I'm not a joiner by nature, but when I saw this ad on New Orleans' Craigslist's Artist Community, I did give it some thought:

I have been desiring to start some kind of cult-like organisation of people for a while now and wanted to send out some feelers.

A network of people who generally subscribe to a certain loose set of peaceful morals, goals and mindset, but are not indoctrinated into them. Also do some weird things around the place, like displays of bizarre public art.

I will seek to make this organisation a cross between the Jedi Order/Buddhism/The Occupy Movement/Anonymous/Fight Club and Bane's army in the Dark Knight Rises, only without the destruction and death. Should this idea pick up off the ground I will seek to move into more concrete facets of business for this organisation (such as some kind of cool uniform and masks).

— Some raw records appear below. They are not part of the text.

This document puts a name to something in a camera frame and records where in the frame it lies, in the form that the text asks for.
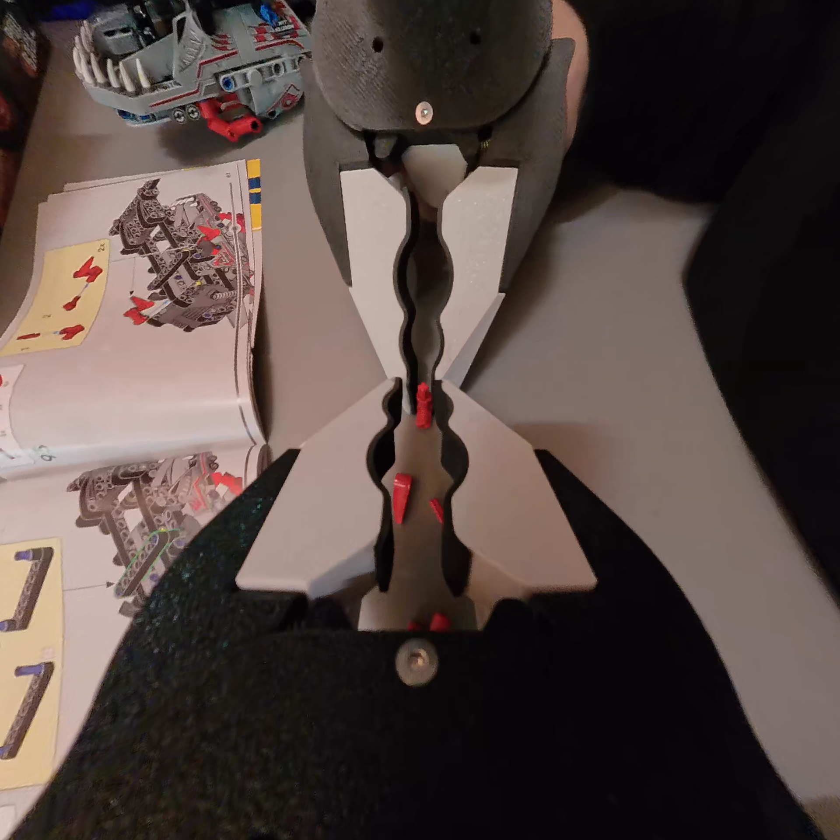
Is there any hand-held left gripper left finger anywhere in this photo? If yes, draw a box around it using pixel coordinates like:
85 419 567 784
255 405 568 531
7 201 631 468
235 377 403 632

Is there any grey desk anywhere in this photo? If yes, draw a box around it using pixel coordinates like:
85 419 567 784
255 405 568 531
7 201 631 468
0 20 840 815

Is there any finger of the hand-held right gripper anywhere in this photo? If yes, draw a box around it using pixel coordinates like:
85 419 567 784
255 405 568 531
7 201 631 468
430 165 521 385
338 164 422 416

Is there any dark printed cardboard box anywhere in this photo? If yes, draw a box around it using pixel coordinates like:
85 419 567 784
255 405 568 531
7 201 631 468
0 0 50 231

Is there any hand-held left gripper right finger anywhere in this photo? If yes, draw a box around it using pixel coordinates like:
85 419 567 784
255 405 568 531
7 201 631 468
435 381 599 632

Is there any grey brick-built toy vehicle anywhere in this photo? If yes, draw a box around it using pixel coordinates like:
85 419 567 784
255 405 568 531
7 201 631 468
73 0 315 142

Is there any toy building instruction booklet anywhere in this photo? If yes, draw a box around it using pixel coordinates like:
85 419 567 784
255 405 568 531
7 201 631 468
0 157 273 798

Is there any person's black hoodie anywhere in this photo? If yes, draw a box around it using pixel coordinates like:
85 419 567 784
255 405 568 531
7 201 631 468
558 0 840 595

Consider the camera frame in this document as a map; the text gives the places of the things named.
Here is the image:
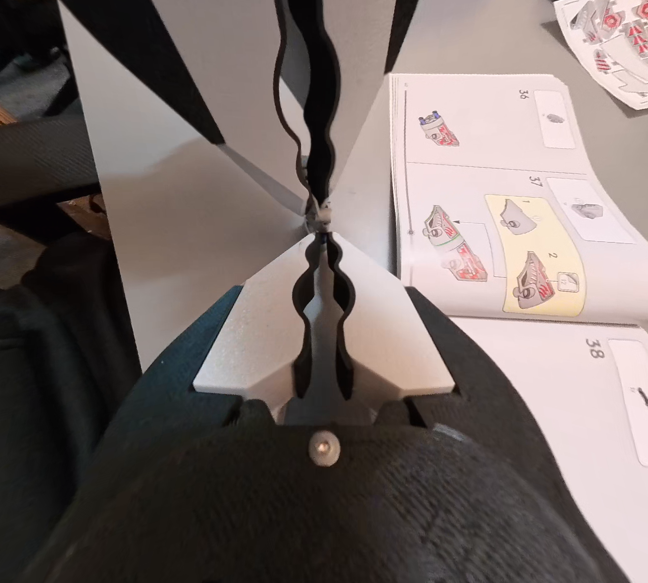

This is only an idea at the moment, but send me an email if you are interested and we can possibly start a Facebook page or summat. You will not be obliged to do any more than this.
No destruction? No obligation to do anything more than maybe "Like" a Facebook page?! What kind of cult is that? But, wait, there is the promise of future uniforms and masks!

Ah, but it all sounds like the airy-fairy mental conjurings of  some transplanted hipster from the Pacific Northwest with a medium-rare education and no organizational skills.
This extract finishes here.